The problem → Would you transcribe the entries below, beginning at the line with "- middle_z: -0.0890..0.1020" and ending after the line with "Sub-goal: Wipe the", exactly, with no picture and nothing more?

• • • • • • •

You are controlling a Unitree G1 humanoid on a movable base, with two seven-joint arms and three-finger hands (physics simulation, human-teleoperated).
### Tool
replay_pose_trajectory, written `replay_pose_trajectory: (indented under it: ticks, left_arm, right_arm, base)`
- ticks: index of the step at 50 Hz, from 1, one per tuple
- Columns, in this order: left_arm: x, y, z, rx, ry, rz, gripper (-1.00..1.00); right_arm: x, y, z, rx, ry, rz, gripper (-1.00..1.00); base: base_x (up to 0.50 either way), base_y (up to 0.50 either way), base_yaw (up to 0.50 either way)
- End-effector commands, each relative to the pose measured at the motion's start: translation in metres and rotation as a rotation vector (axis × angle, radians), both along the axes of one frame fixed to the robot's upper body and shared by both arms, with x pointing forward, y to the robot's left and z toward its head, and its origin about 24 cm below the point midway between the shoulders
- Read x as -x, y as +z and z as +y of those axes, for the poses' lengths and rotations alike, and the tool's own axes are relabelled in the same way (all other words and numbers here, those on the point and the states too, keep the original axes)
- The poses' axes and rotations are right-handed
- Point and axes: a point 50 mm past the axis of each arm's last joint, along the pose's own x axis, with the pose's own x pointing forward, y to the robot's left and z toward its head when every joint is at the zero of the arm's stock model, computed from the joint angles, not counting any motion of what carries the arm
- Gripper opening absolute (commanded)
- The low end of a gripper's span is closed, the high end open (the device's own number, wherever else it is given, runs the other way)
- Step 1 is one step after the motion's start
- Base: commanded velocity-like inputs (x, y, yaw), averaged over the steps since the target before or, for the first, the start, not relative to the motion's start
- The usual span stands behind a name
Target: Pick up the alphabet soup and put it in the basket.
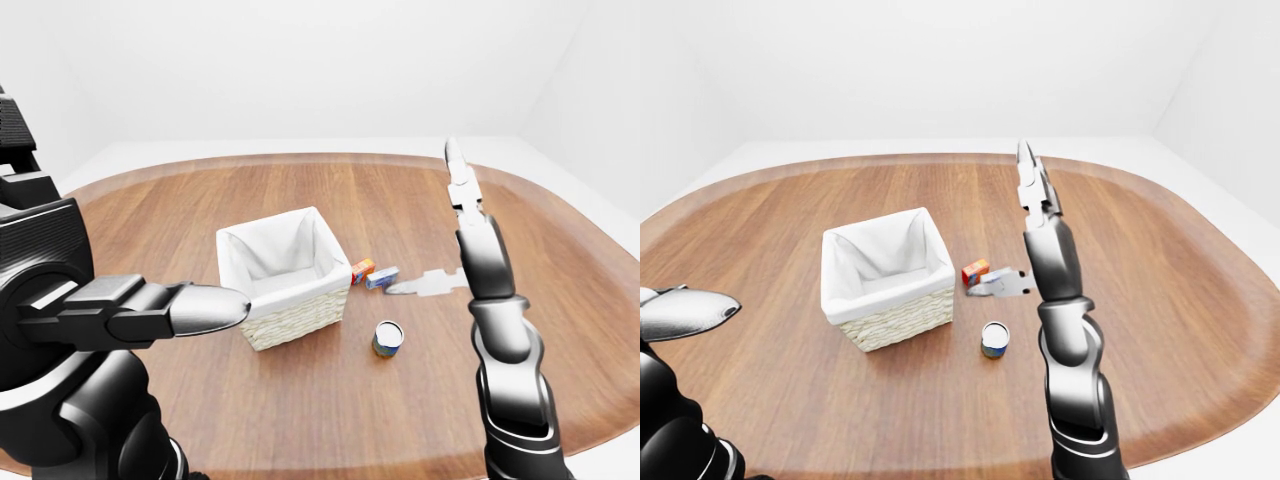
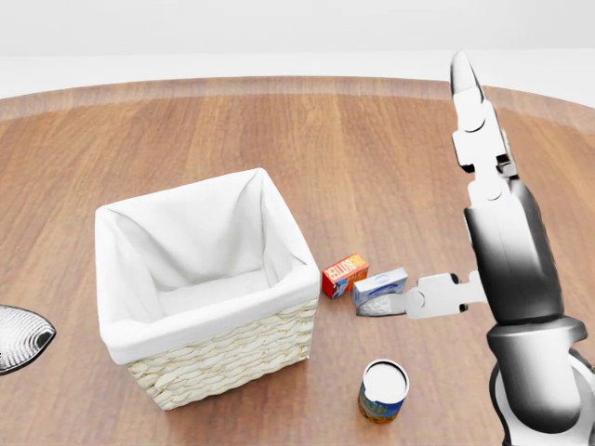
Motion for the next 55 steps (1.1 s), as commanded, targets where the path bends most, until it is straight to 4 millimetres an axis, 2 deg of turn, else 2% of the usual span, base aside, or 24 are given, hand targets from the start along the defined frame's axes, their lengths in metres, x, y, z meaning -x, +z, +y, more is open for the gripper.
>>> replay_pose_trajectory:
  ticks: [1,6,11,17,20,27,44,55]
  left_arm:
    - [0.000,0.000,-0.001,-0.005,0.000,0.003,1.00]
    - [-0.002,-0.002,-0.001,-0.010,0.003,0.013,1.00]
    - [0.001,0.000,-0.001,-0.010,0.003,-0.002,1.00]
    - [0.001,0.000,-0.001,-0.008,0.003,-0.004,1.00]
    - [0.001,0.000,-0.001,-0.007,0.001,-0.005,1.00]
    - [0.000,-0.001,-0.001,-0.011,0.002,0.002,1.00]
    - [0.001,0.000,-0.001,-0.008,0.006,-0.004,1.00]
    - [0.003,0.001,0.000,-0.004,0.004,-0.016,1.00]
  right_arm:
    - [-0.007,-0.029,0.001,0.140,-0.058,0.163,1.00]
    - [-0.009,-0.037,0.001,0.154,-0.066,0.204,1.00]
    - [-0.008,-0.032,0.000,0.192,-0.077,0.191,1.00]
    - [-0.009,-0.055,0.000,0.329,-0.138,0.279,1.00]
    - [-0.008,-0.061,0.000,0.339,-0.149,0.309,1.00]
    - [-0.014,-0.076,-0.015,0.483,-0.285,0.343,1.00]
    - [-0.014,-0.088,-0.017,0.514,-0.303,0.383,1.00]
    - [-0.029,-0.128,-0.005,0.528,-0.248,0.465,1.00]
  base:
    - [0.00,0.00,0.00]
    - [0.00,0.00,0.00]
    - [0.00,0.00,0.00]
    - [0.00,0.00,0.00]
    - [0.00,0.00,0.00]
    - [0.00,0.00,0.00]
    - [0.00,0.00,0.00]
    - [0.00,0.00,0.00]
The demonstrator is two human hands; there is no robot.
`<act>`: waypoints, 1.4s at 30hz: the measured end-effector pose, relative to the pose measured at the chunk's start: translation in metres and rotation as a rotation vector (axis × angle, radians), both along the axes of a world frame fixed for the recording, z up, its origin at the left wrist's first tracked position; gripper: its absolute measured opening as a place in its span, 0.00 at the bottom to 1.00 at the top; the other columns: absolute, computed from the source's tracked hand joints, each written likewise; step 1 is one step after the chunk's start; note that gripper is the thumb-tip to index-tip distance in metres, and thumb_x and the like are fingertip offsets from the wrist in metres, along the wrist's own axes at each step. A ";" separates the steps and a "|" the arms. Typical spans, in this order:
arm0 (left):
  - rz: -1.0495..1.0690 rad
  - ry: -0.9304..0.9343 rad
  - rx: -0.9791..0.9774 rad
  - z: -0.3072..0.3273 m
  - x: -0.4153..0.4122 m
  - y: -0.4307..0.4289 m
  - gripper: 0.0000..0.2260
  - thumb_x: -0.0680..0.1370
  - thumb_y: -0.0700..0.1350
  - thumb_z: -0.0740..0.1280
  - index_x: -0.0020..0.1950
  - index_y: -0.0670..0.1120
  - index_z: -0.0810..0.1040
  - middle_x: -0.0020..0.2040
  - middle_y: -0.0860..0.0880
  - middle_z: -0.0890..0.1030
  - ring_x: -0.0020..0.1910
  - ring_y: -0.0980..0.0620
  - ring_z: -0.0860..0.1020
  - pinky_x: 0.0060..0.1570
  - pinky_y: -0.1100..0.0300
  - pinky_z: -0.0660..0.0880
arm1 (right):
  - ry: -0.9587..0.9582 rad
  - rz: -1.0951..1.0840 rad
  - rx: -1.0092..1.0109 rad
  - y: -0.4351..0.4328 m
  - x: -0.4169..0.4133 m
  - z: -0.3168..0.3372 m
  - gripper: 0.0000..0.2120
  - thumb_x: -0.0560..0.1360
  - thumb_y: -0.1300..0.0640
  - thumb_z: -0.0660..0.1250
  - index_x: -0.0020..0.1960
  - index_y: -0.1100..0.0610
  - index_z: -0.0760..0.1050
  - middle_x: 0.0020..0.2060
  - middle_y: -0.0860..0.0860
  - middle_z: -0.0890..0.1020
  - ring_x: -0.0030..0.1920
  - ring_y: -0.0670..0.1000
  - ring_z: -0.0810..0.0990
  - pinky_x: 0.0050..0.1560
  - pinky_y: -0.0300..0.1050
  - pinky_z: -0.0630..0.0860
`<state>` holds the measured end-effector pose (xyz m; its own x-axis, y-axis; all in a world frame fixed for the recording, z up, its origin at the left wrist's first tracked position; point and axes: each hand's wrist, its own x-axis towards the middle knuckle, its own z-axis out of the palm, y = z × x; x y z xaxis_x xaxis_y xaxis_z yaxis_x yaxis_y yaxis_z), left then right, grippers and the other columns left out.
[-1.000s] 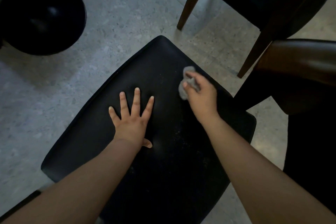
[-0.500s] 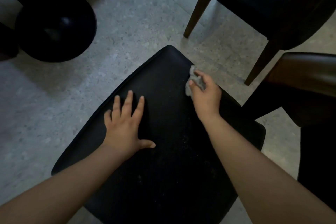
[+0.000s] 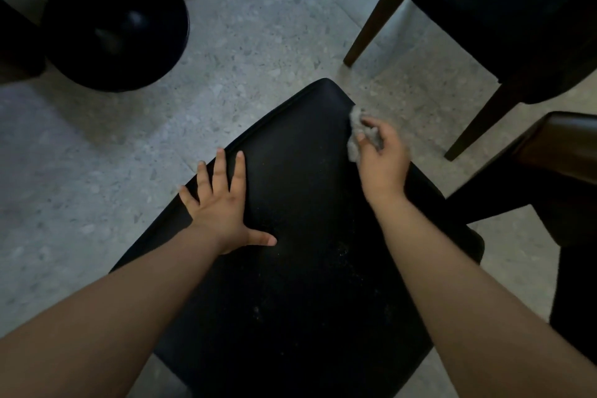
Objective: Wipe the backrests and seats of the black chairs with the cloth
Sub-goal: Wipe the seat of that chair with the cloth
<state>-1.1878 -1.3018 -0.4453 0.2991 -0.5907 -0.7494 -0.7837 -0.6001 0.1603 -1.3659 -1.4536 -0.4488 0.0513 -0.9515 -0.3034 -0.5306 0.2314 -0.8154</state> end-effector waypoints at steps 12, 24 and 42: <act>-0.008 0.008 0.048 0.001 -0.003 -0.004 0.68 0.59 0.69 0.76 0.70 0.54 0.19 0.71 0.48 0.19 0.72 0.38 0.25 0.70 0.29 0.39 | 0.056 0.052 -0.085 -0.034 0.006 -0.005 0.16 0.80 0.56 0.65 0.67 0.50 0.74 0.62 0.47 0.78 0.59 0.42 0.75 0.61 0.34 0.71; 0.004 0.018 0.067 0.000 -0.003 -0.005 0.68 0.60 0.69 0.75 0.67 0.54 0.17 0.69 0.47 0.17 0.71 0.37 0.24 0.69 0.29 0.37 | -0.011 0.239 -0.088 0.003 0.009 0.008 0.14 0.78 0.60 0.67 0.62 0.49 0.78 0.59 0.45 0.78 0.58 0.41 0.77 0.59 0.35 0.74; 0.003 0.018 0.105 0.001 -0.004 -0.007 0.68 0.60 0.70 0.74 0.69 0.53 0.17 0.67 0.46 0.15 0.70 0.36 0.23 0.68 0.29 0.36 | 0.083 0.165 -0.121 -0.023 0.039 0.007 0.13 0.79 0.57 0.65 0.63 0.49 0.77 0.58 0.46 0.77 0.56 0.42 0.76 0.54 0.33 0.71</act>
<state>-1.1920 -1.3093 -0.4445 0.2862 -0.5082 -0.8123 -0.7795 -0.6164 0.1110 -1.3272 -1.4764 -0.4418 0.1887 -0.9620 -0.1971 -0.6196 0.0391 -0.7840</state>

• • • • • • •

Response to this task →
  - middle_z: -0.0890..0.1020
  - ring_x: -0.0030..0.1920
  - ring_y: -0.0670..0.1000
  - ring_z: -0.0810..0.0990
  - pinky_x: 0.0050..0.1560
  - pinky_y: -0.0300..0.1050
  - pinky_z: -0.0630..0.0860
`<state>` holds the measured end-effector pose (xyz m; its own x-axis, y-axis; all in a world frame fixed for the recording, z up, its origin at the left wrist's first tracked position; point and axes: each hand's wrist, its own x-axis towards the middle knuckle, its own z-axis out of the palm, y = z × x; x y z xaxis_x xaxis_y xaxis_z yaxis_x yaxis_y yaxis_z), left then right, grippers and the other columns left out.
[-1.000s] 
[-0.500s] 
[+0.000s] 
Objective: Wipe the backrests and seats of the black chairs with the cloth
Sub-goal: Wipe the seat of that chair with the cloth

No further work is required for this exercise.